All of us at one time has experienced an inner critic - the nagging voice that tells you that you should have done better in that presentation, berates you for being 'stupid' when you make a mistake, or sows the seed of doubt when starting something new.
The 'critic' can be motivating, such as when you set out deliberately to prove yourself wrong, but all too often the self doubt is too strong and it can make people avoid certain situations, develop anxiety in others and can even cause professional sportsmen at the top of their game to 'choke' and lose the match.
An inner critic delights in attacking those who strive for perfection. Research shows that perfectionism can sabotage work, school and sporting achievements with negative implications for health, including stress and burnout. The constant need to achieve against unachievable standards is a remedy for failure and fuel for the critical fire.
So how can you tackle your own inner critic and prevent it putting barriers in your way to succeed?
1. Perfectionism only leads to procrastination
"To err is human". And the way that we learn and evolve is through making mistakes. The only way to make a mistake is to try. Ask yourself this question... "What can I achieve if I'm not perfect?" or even better "Who can I help if I'm not perfect?"... Everything and Everyone?

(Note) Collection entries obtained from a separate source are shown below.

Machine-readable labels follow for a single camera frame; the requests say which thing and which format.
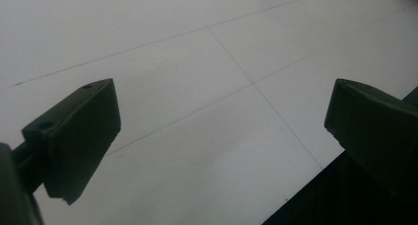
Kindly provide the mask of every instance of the tile grout line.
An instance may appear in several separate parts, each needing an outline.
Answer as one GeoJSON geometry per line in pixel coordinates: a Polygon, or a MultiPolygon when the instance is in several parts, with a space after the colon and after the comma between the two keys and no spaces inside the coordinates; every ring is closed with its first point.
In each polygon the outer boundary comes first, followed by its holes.
{"type": "Polygon", "coordinates": [[[374,22],[371,22],[371,23],[369,23],[368,25],[364,26],[363,28],[361,28],[361,29],[359,29],[359,30],[355,30],[355,31],[353,31],[352,33],[350,33],[350,34],[348,34],[348,35],[345,35],[344,37],[342,37],[342,38],[340,38],[340,39],[338,39],[338,40],[336,40],[336,41],[332,41],[332,42],[330,42],[330,43],[326,44],[324,47],[322,47],[322,48],[320,48],[320,49],[318,49],[318,50],[316,50],[316,51],[314,51],[314,52],[312,52],[312,53],[310,53],[310,54],[307,54],[307,55],[303,56],[302,58],[300,58],[300,59],[298,59],[298,60],[296,60],[296,61],[294,61],[294,62],[292,62],[292,63],[290,63],[290,64],[288,64],[288,65],[286,65],[285,67],[283,67],[283,68],[281,68],[281,69],[278,69],[278,70],[275,70],[274,72],[272,72],[272,73],[270,73],[270,74],[268,74],[268,75],[266,75],[266,76],[264,76],[264,77],[262,77],[262,78],[260,78],[260,79],[258,79],[258,80],[255,80],[255,81],[254,81],[254,84],[256,84],[256,83],[258,83],[258,82],[260,82],[260,81],[262,81],[262,80],[264,80],[264,79],[266,79],[266,78],[270,77],[271,75],[274,75],[274,74],[276,74],[276,73],[278,73],[278,72],[280,72],[280,71],[282,71],[282,70],[285,70],[285,69],[287,69],[287,68],[291,67],[292,65],[294,65],[294,64],[296,64],[296,63],[298,63],[298,62],[300,62],[300,61],[302,61],[302,60],[304,60],[304,59],[306,59],[306,58],[309,58],[309,57],[311,57],[311,56],[313,56],[313,55],[315,55],[315,54],[317,54],[317,53],[319,53],[319,52],[321,52],[321,51],[323,51],[323,50],[325,50],[325,49],[329,48],[329,47],[330,47],[330,46],[332,46],[333,44],[336,44],[336,43],[339,43],[339,42],[341,42],[341,41],[345,40],[346,38],[348,38],[349,36],[351,36],[351,35],[353,35],[353,34],[355,34],[355,33],[361,32],[361,31],[363,31],[363,30],[366,30],[366,29],[368,29],[368,28],[372,27],[373,25],[376,25],[376,24],[378,24],[378,23],[380,23],[380,22],[383,22],[384,20],[389,19],[390,17],[392,17],[392,16],[394,16],[394,15],[396,15],[396,14],[398,14],[398,13],[400,13],[400,12],[402,12],[402,11],[406,10],[406,9],[409,9],[409,8],[411,8],[411,7],[412,7],[412,6],[414,6],[414,5],[416,5],[416,3],[411,4],[411,5],[407,6],[407,7],[404,7],[404,8],[402,8],[401,10],[396,11],[396,12],[394,12],[394,13],[392,13],[392,14],[390,14],[390,15],[386,16],[386,17],[383,17],[383,18],[378,19],[378,20],[376,20],[376,21],[374,21],[374,22]]]}
{"type": "Polygon", "coordinates": [[[261,92],[261,90],[258,89],[258,86],[254,84],[257,91],[260,93],[260,95],[264,98],[264,100],[268,103],[268,105],[274,110],[274,112],[280,117],[280,119],[283,120],[283,122],[286,124],[286,126],[290,129],[292,134],[298,139],[298,141],[302,144],[302,146],[305,148],[305,150],[308,152],[308,154],[313,158],[313,160],[316,162],[316,164],[319,166],[321,170],[323,170],[323,166],[319,163],[319,161],[314,157],[313,153],[308,149],[308,147],[302,142],[302,140],[296,135],[295,131],[290,127],[290,125],[286,122],[286,120],[280,115],[280,113],[273,107],[273,105],[268,101],[267,97],[261,92]]]}
{"type": "Polygon", "coordinates": [[[276,109],[273,107],[273,105],[268,101],[267,97],[258,89],[258,86],[255,85],[255,83],[249,78],[249,76],[246,74],[246,72],[243,70],[241,65],[236,61],[236,59],[230,54],[230,52],[224,47],[224,45],[218,40],[218,38],[212,33],[212,31],[208,28],[210,33],[215,37],[215,39],[219,42],[219,44],[225,49],[225,51],[230,55],[230,57],[236,62],[236,64],[240,67],[241,71],[245,74],[245,76],[249,79],[251,82],[251,85],[255,87],[255,89],[258,91],[258,93],[263,97],[263,99],[268,103],[268,105],[274,110],[274,112],[279,116],[279,118],[285,123],[285,125],[290,129],[292,134],[298,139],[298,141],[302,144],[302,146],[305,148],[305,150],[308,152],[308,154],[313,158],[313,160],[316,162],[316,164],[319,166],[321,170],[323,170],[322,165],[317,161],[317,159],[314,157],[314,155],[311,153],[311,151],[308,149],[308,147],[302,142],[302,140],[296,135],[295,131],[290,127],[290,125],[286,122],[286,120],[280,115],[279,112],[276,111],[276,109]]]}
{"type": "Polygon", "coordinates": [[[200,112],[200,111],[202,111],[202,110],[204,110],[204,109],[206,109],[206,108],[208,108],[208,107],[210,107],[210,106],[212,106],[212,105],[215,105],[215,104],[217,104],[217,103],[221,102],[222,100],[224,100],[224,99],[228,98],[229,96],[234,95],[234,94],[236,94],[237,92],[239,92],[239,91],[241,91],[241,90],[243,90],[243,89],[245,89],[245,88],[247,88],[247,87],[249,87],[249,86],[251,86],[251,85],[252,85],[252,84],[246,84],[246,85],[244,85],[243,87],[240,87],[239,89],[235,90],[234,92],[232,92],[232,93],[230,93],[230,94],[227,94],[226,96],[221,97],[220,99],[218,99],[218,100],[216,100],[216,101],[214,101],[214,102],[212,102],[212,103],[210,103],[210,104],[207,104],[207,105],[205,105],[205,106],[203,106],[203,107],[201,107],[201,108],[199,108],[199,109],[197,109],[197,110],[195,110],[195,111],[193,111],[193,112],[191,112],[191,113],[189,113],[189,114],[186,114],[186,115],[184,115],[184,116],[181,116],[180,118],[178,118],[178,119],[176,119],[176,120],[174,120],[174,121],[172,121],[172,122],[170,122],[170,123],[168,123],[168,124],[166,124],[166,125],[164,125],[164,126],[162,126],[162,127],[158,128],[158,129],[156,129],[156,130],[154,130],[154,131],[152,131],[152,132],[150,132],[150,133],[148,133],[148,134],[146,134],[146,135],[144,135],[144,136],[142,136],[142,137],[140,137],[140,138],[138,138],[138,139],[135,139],[135,140],[133,140],[132,142],[127,143],[127,144],[125,144],[125,145],[121,146],[120,148],[114,149],[113,151],[111,151],[111,152],[107,153],[107,154],[106,154],[106,155],[104,155],[104,156],[105,156],[105,157],[110,156],[111,154],[114,154],[115,152],[120,151],[120,150],[122,150],[122,149],[124,149],[124,148],[126,148],[126,147],[130,146],[131,144],[136,143],[136,142],[140,141],[141,139],[146,138],[146,137],[148,137],[148,136],[150,136],[150,135],[152,135],[152,134],[156,133],[157,131],[160,131],[161,129],[164,129],[164,128],[166,128],[166,127],[168,127],[168,126],[170,126],[170,125],[172,125],[172,124],[174,124],[174,123],[176,123],[176,122],[178,122],[178,121],[180,121],[180,120],[182,120],[182,119],[184,119],[184,118],[186,118],[186,117],[189,117],[189,116],[191,116],[191,115],[193,115],[193,114],[195,114],[195,113],[198,113],[198,112],[200,112]]]}
{"type": "Polygon", "coordinates": [[[239,17],[236,17],[236,18],[232,18],[232,19],[227,20],[227,21],[222,21],[222,22],[219,22],[219,23],[216,23],[216,24],[213,24],[213,25],[209,25],[209,26],[206,26],[206,27],[203,27],[203,28],[198,28],[196,30],[181,33],[181,34],[178,34],[178,35],[175,35],[175,36],[172,36],[172,37],[166,37],[166,38],[162,38],[162,39],[159,39],[159,40],[156,40],[156,41],[152,41],[152,42],[149,42],[149,43],[138,45],[138,46],[135,46],[135,47],[132,47],[132,48],[128,48],[128,49],[119,51],[119,52],[114,53],[114,54],[109,54],[109,55],[106,55],[106,56],[103,56],[103,57],[100,57],[100,58],[97,58],[97,59],[94,59],[94,60],[89,60],[89,61],[83,62],[81,64],[73,65],[73,66],[70,66],[70,67],[67,67],[67,68],[64,68],[64,69],[61,69],[61,70],[57,70],[57,71],[50,72],[50,73],[47,73],[47,74],[44,74],[44,75],[41,75],[41,76],[33,77],[31,79],[27,79],[27,80],[24,80],[20,83],[14,84],[13,86],[23,85],[23,84],[26,84],[26,83],[31,82],[33,80],[37,80],[37,79],[44,78],[44,77],[47,77],[47,76],[50,76],[50,75],[54,75],[54,74],[57,74],[57,73],[60,73],[60,72],[66,71],[66,70],[81,67],[81,66],[86,65],[86,64],[90,64],[90,63],[93,63],[93,62],[96,62],[96,61],[107,59],[107,58],[110,58],[110,57],[113,57],[113,56],[116,56],[116,55],[119,55],[119,54],[122,54],[122,53],[126,53],[126,52],[129,52],[129,51],[132,51],[132,50],[135,50],[135,49],[139,49],[139,48],[142,48],[142,47],[145,47],[145,46],[148,46],[148,45],[156,44],[156,43],[168,40],[168,39],[178,38],[178,37],[185,36],[185,35],[188,35],[188,34],[191,34],[191,33],[194,33],[194,32],[209,29],[209,28],[214,27],[214,26],[218,26],[218,25],[221,25],[221,24],[224,24],[224,23],[228,23],[230,21],[234,21],[234,20],[238,20],[238,19],[245,18],[245,17],[248,17],[248,16],[252,16],[252,15],[262,13],[264,11],[272,10],[272,9],[275,9],[275,8],[278,8],[278,7],[281,7],[281,6],[289,5],[291,3],[298,2],[298,1],[301,1],[301,0],[293,0],[293,1],[285,2],[283,4],[275,5],[275,6],[266,8],[266,9],[262,9],[262,10],[250,13],[250,14],[246,14],[246,15],[242,15],[242,16],[239,16],[239,17]]]}
{"type": "Polygon", "coordinates": [[[231,53],[227,50],[227,48],[222,44],[222,42],[218,39],[218,37],[216,37],[216,35],[212,32],[212,30],[210,28],[208,28],[208,31],[212,34],[212,36],[215,38],[215,40],[219,43],[219,45],[222,46],[222,48],[224,48],[224,50],[228,53],[228,55],[230,56],[230,58],[236,63],[236,65],[240,68],[240,70],[242,71],[242,73],[246,76],[246,78],[249,80],[249,82],[251,82],[251,84],[254,84],[254,82],[251,80],[251,78],[249,78],[249,75],[246,74],[246,72],[243,70],[243,67],[237,62],[237,60],[231,55],[231,53]]]}

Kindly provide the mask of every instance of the white surface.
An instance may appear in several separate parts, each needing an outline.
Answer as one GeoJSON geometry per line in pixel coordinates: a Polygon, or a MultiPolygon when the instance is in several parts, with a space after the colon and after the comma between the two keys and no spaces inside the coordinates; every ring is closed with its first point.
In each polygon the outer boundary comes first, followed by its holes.
{"type": "Polygon", "coordinates": [[[122,131],[75,204],[35,193],[47,225],[261,224],[341,152],[336,78],[418,85],[416,3],[0,0],[0,140],[113,78],[122,131]]]}

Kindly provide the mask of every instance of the floor seam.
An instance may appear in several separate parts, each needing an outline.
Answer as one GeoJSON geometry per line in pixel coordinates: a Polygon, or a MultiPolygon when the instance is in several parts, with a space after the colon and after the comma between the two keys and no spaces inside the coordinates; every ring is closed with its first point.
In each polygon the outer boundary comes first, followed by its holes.
{"type": "Polygon", "coordinates": [[[279,118],[286,124],[286,126],[289,128],[289,130],[292,132],[292,134],[298,139],[298,141],[302,144],[302,146],[305,148],[305,150],[308,152],[308,154],[313,158],[313,160],[316,162],[316,164],[319,166],[321,170],[323,170],[323,166],[319,163],[319,161],[314,157],[314,154],[308,149],[308,147],[302,142],[302,140],[298,137],[298,135],[295,133],[295,131],[290,127],[290,125],[286,122],[286,120],[280,115],[280,113],[273,107],[273,105],[268,101],[267,97],[258,89],[258,86],[254,84],[257,91],[260,93],[260,95],[263,97],[263,99],[268,103],[268,105],[274,110],[274,112],[279,116],[279,118]]]}
{"type": "Polygon", "coordinates": [[[218,25],[221,25],[221,24],[224,24],[224,23],[228,23],[230,21],[234,21],[234,20],[241,19],[241,18],[244,18],[244,17],[252,16],[252,15],[255,15],[255,14],[258,14],[258,13],[262,13],[264,11],[276,9],[278,7],[285,6],[285,5],[289,5],[291,3],[298,2],[298,1],[301,1],[301,0],[292,0],[292,1],[289,1],[289,2],[286,2],[286,3],[283,3],[283,4],[275,5],[275,6],[266,8],[266,9],[262,9],[262,10],[259,10],[259,11],[253,12],[253,13],[250,13],[250,14],[246,14],[246,15],[243,15],[243,16],[235,17],[235,18],[232,18],[232,19],[227,20],[227,21],[222,21],[222,22],[219,22],[219,23],[216,23],[216,24],[212,24],[212,25],[203,27],[203,28],[199,28],[199,29],[196,29],[196,30],[192,30],[192,31],[188,31],[188,32],[185,32],[185,33],[181,33],[181,34],[178,34],[178,35],[175,35],[175,36],[172,36],[172,37],[166,37],[166,38],[162,38],[162,39],[159,39],[159,40],[156,40],[156,41],[152,41],[152,42],[149,42],[149,43],[145,43],[145,44],[142,44],[142,45],[138,45],[138,46],[135,46],[135,47],[132,47],[132,48],[128,48],[128,49],[119,51],[119,52],[114,53],[114,54],[109,54],[109,55],[106,55],[106,56],[103,56],[103,57],[100,57],[100,58],[97,58],[97,59],[94,59],[94,60],[90,60],[90,61],[83,62],[81,64],[73,65],[73,66],[70,66],[70,67],[67,67],[67,68],[64,68],[64,69],[61,69],[61,70],[57,70],[57,71],[53,71],[53,72],[50,72],[50,73],[47,73],[47,74],[44,74],[44,75],[41,75],[41,76],[33,77],[31,79],[28,79],[28,80],[22,81],[20,83],[14,84],[13,86],[23,85],[23,84],[26,84],[28,82],[31,82],[31,81],[34,81],[34,80],[37,80],[37,79],[41,79],[41,78],[44,78],[44,77],[47,77],[47,76],[50,76],[50,75],[54,75],[54,74],[57,74],[57,73],[60,73],[60,72],[66,71],[66,70],[78,68],[78,67],[81,67],[83,65],[87,65],[87,64],[90,64],[90,63],[93,63],[93,62],[96,62],[96,61],[100,61],[100,60],[103,60],[103,59],[107,59],[107,58],[110,58],[110,57],[113,57],[113,56],[116,56],[116,55],[119,55],[119,54],[123,54],[123,53],[129,52],[129,51],[132,51],[132,50],[135,50],[135,49],[139,49],[139,48],[142,48],[142,47],[145,47],[145,46],[148,46],[148,45],[156,44],[156,43],[159,43],[159,42],[168,40],[168,39],[186,36],[186,35],[191,34],[191,33],[194,33],[194,32],[198,32],[198,31],[201,31],[201,30],[205,30],[205,29],[208,29],[208,28],[211,28],[211,27],[214,27],[214,26],[218,26],[218,25]]]}
{"type": "Polygon", "coordinates": [[[236,64],[240,67],[241,71],[245,74],[245,76],[251,81],[251,84],[255,87],[255,89],[259,92],[259,94],[262,96],[262,98],[268,103],[268,105],[274,110],[274,112],[279,116],[279,118],[286,124],[286,126],[289,128],[289,130],[292,132],[292,134],[298,139],[298,141],[302,144],[302,146],[305,148],[305,150],[309,153],[309,155],[313,158],[313,160],[316,162],[316,164],[319,166],[319,168],[322,170],[322,165],[317,161],[317,159],[314,157],[314,155],[311,153],[311,151],[307,148],[307,146],[302,142],[302,140],[296,135],[295,131],[290,127],[290,125],[285,121],[285,119],[280,115],[279,112],[276,111],[276,109],[273,107],[273,105],[268,101],[267,97],[258,89],[258,87],[255,85],[255,83],[249,78],[249,76],[246,74],[246,72],[243,70],[241,65],[236,61],[236,59],[230,54],[230,52],[224,47],[224,45],[221,43],[220,40],[216,37],[215,34],[208,28],[210,33],[215,37],[215,39],[219,42],[219,44],[225,49],[225,51],[230,55],[230,57],[236,62],[236,64]]]}
{"type": "Polygon", "coordinates": [[[270,74],[268,74],[268,75],[266,75],[266,76],[264,76],[264,77],[262,77],[262,78],[260,78],[260,79],[258,79],[258,80],[253,81],[253,83],[254,83],[254,84],[256,84],[256,83],[258,83],[258,82],[260,82],[260,81],[262,81],[262,80],[264,80],[264,79],[266,79],[266,78],[270,77],[271,75],[277,74],[278,72],[280,72],[280,71],[282,71],[282,70],[285,70],[285,69],[287,69],[287,68],[291,67],[292,65],[294,65],[294,64],[296,64],[296,63],[298,63],[298,62],[300,62],[300,61],[302,61],[302,60],[304,60],[304,59],[306,59],[306,58],[309,58],[309,57],[311,57],[311,56],[314,56],[315,54],[317,54],[317,53],[319,53],[319,52],[321,52],[321,51],[323,51],[323,50],[325,50],[325,49],[329,48],[330,46],[332,46],[332,45],[334,45],[334,44],[337,44],[337,43],[339,43],[339,42],[341,42],[341,41],[345,40],[346,38],[348,38],[348,37],[350,37],[350,36],[354,35],[355,33],[359,33],[359,32],[361,32],[361,31],[364,31],[364,30],[366,30],[366,29],[369,29],[369,28],[370,28],[370,27],[372,27],[373,25],[376,25],[376,24],[378,24],[378,23],[380,23],[380,22],[383,22],[384,20],[389,19],[390,17],[392,17],[392,16],[394,16],[394,15],[396,15],[396,14],[398,14],[398,13],[402,12],[402,11],[404,11],[404,10],[406,10],[406,9],[408,9],[408,8],[411,8],[413,5],[416,5],[416,4],[414,3],[414,4],[411,4],[411,5],[407,6],[407,7],[404,7],[404,8],[402,8],[401,10],[399,10],[399,11],[397,11],[397,12],[394,12],[394,13],[392,13],[392,14],[390,14],[390,15],[386,16],[386,17],[382,17],[381,19],[378,19],[378,20],[375,20],[375,21],[373,21],[373,22],[370,22],[368,25],[364,26],[363,28],[361,28],[361,29],[359,29],[359,30],[355,30],[355,31],[353,31],[353,32],[351,32],[351,33],[349,33],[349,34],[347,34],[347,35],[343,36],[342,38],[340,38],[340,39],[338,39],[338,40],[336,40],[336,41],[331,41],[330,43],[326,44],[324,47],[322,47],[322,48],[320,48],[320,49],[318,49],[318,50],[316,50],[316,51],[314,51],[314,52],[312,52],[312,53],[310,53],[310,54],[307,54],[307,55],[303,56],[302,58],[300,58],[300,59],[298,59],[298,60],[296,60],[296,61],[294,61],[294,62],[292,62],[292,63],[290,63],[290,64],[287,64],[287,65],[286,65],[286,66],[284,66],[283,68],[280,68],[280,69],[278,69],[278,70],[275,70],[274,72],[271,72],[270,74]]]}
{"type": "Polygon", "coordinates": [[[180,120],[182,120],[182,119],[184,119],[184,118],[187,118],[187,117],[189,117],[189,116],[191,116],[191,115],[193,115],[193,114],[195,114],[195,113],[198,113],[198,112],[200,112],[200,111],[202,111],[202,110],[204,110],[204,109],[206,109],[206,108],[209,108],[210,106],[215,105],[215,104],[217,104],[217,103],[219,103],[219,102],[223,101],[224,99],[227,99],[229,96],[231,96],[231,95],[233,95],[233,94],[236,94],[237,92],[239,92],[239,91],[241,91],[241,90],[243,90],[243,89],[245,89],[245,88],[248,88],[249,86],[252,86],[252,85],[253,85],[252,83],[250,83],[250,84],[246,84],[246,85],[244,85],[243,87],[240,87],[239,89],[235,90],[234,92],[232,92],[232,93],[230,93],[230,94],[227,94],[226,96],[224,96],[224,97],[222,97],[222,98],[220,98],[220,99],[218,99],[218,100],[215,100],[214,102],[212,102],[212,103],[210,103],[210,104],[208,104],[208,105],[205,105],[205,106],[203,106],[203,107],[201,107],[201,108],[199,108],[199,109],[197,109],[197,110],[195,110],[195,111],[193,111],[193,112],[191,112],[191,113],[189,113],[189,114],[186,114],[186,115],[184,115],[184,116],[182,116],[182,117],[180,117],[180,118],[178,118],[178,119],[176,119],[176,120],[174,120],[174,121],[172,121],[172,122],[170,122],[170,123],[168,123],[168,124],[166,124],[166,125],[164,125],[164,126],[162,126],[162,127],[158,128],[158,129],[156,129],[156,130],[154,130],[154,131],[152,131],[152,132],[150,132],[150,133],[148,133],[148,134],[146,134],[146,135],[144,135],[144,136],[142,136],[142,137],[140,137],[140,138],[138,138],[138,139],[133,140],[133,141],[132,141],[132,142],[130,142],[130,143],[127,143],[127,144],[125,144],[125,145],[123,145],[123,146],[121,146],[121,147],[119,147],[119,148],[117,148],[117,149],[114,149],[113,151],[111,151],[111,152],[107,153],[107,154],[105,155],[105,157],[110,156],[111,154],[114,154],[115,152],[120,151],[120,150],[122,150],[122,149],[124,149],[124,148],[126,148],[126,147],[129,147],[130,145],[132,145],[132,144],[134,144],[134,143],[136,143],[136,142],[138,142],[138,141],[142,140],[143,138],[146,138],[146,137],[148,137],[148,136],[150,136],[150,135],[152,135],[152,134],[154,134],[154,133],[156,133],[156,132],[160,131],[161,129],[164,129],[164,128],[166,128],[166,127],[168,127],[168,126],[172,125],[172,124],[175,124],[176,122],[179,122],[180,120]]]}
{"type": "Polygon", "coordinates": [[[222,42],[216,37],[216,35],[212,32],[210,28],[208,28],[209,32],[212,34],[212,36],[218,41],[219,45],[224,48],[224,50],[228,53],[228,55],[231,57],[231,59],[236,63],[236,65],[241,69],[242,73],[246,76],[246,78],[253,84],[254,82],[249,78],[249,75],[243,70],[243,67],[238,63],[238,61],[231,55],[231,53],[227,50],[227,48],[222,44],[222,42]]]}

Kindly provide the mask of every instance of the white floor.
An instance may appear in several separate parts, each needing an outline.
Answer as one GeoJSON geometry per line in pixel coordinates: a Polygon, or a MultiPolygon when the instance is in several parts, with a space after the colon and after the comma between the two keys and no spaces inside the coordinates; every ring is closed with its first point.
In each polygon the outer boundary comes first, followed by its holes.
{"type": "Polygon", "coordinates": [[[0,0],[0,140],[113,78],[122,131],[48,224],[261,224],[342,152],[336,78],[418,85],[418,0],[0,0]]]}

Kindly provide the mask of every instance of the screw hole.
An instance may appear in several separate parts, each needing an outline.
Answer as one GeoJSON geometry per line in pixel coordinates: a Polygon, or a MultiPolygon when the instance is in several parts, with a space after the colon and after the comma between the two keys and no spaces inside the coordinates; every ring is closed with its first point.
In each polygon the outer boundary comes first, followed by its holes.
{"type": "Polygon", "coordinates": [[[44,123],[39,124],[37,127],[39,129],[48,129],[51,126],[52,126],[52,123],[51,122],[44,122],[44,123]]]}

2. Focus on the AR in SMART
Goals should be Realistic and Achievable. If you set your sights too far out of reach, you will either talk yourself out of starting in the first place, or berate your lack of achievement when you struggle to meet your exacting standards. Strive to be better, not perfect.
3. Start listening to the angel on your shoulder instead of the devil
Think of all those times when an inner voice has told you 'You can do it!'. As children, our inner dialogue is positive and creative. We have a desire to explore and experience new things and it is usually the rules of others that hold us back, not ourselves. When you achieve success, celebrate it and enjoy some self praise. Positive thoughts disempower your inner critic.
4. Use your successes to motivate you, instead of a fear of failure
Take some time to reflect on everything you have achieved in your life. The reason you are where you are now is because you have succeeded. You have overcome adversity many times over and it is this belief that should drive you.
5. Depersonalise the inner critic
When you hear that voice in your head, whose voice is it? If you can conjure it up right now, see if you can change the voice so it sounds like Mickey Mouse. Speed it up. Now try and turn down the volume, so that it's so quiet you can barely hear it. And then, see if you can move it far away from you so that it sounds like it's coming from a great distance, perhaps echoey, like it is on the opposite side of a vast cavern. It doesn't matter if you can't do all of these things, but hopefully it will show you that you can control this voice.
Next time that your inner critic makes an appearance, see what happens when you change it. You will begin to disassociate with it more and more until it no longer feels part of you. Take on board any constructive feedback and put the critic to bed once and for all.